*** Data Section Begins ***

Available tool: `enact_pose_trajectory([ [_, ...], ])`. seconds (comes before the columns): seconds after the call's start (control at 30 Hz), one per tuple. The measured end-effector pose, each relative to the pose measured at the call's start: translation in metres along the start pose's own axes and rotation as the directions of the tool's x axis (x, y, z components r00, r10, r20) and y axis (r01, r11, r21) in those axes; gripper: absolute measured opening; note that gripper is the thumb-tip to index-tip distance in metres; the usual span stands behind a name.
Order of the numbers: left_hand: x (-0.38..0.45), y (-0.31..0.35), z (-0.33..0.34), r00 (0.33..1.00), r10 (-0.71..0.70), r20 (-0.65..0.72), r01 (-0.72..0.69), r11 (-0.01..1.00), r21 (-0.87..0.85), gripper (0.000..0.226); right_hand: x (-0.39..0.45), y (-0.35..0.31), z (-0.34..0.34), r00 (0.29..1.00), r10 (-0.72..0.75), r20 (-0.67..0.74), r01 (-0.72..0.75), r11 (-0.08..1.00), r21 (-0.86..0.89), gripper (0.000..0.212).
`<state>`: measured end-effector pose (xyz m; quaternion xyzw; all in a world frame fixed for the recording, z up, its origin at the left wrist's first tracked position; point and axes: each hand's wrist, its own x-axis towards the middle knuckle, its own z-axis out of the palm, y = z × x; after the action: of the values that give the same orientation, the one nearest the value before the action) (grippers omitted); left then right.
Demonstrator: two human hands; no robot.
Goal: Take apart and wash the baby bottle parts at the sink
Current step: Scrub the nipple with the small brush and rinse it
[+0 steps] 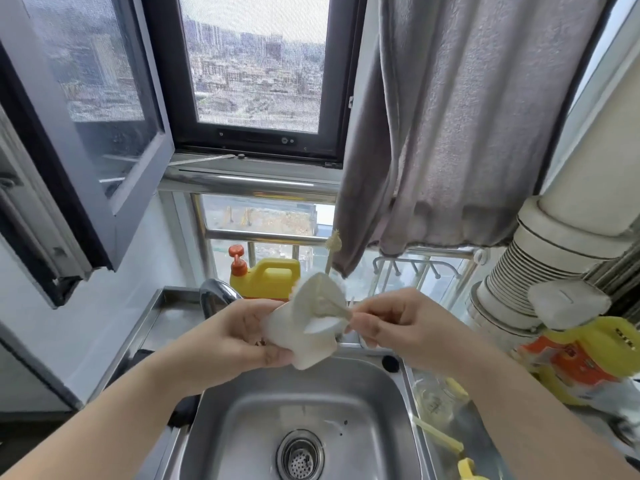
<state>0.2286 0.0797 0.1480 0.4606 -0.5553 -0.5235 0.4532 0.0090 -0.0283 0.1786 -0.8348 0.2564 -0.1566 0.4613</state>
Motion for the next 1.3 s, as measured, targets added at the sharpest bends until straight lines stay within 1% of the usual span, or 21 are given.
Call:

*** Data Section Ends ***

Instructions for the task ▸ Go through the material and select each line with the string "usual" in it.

Solution for this exercise ▸
Available tool: `enact_pose_trajectory([ [_, ...], ])`. seconds (comes before the columns): seconds after the call's start (control at 30 Hz), one per tuple. The measured end-effector pose, each relative to the pose measured at the call's start: translation in metres along the start pose's own axes and rotation as the directions of the tool's x axis (x, y, z components r00, r10, r20) and y axis (r01, r11, r21) in those axes; gripper: absolute measured opening; note that gripper is the thumb-tip to index-tip distance in metres; the usual span stands behind a name.
Motion for the next 1.3 s, as measured, targets added at the sharpest bends until straight lines stay within 1% of the usual span, or 21 are given.

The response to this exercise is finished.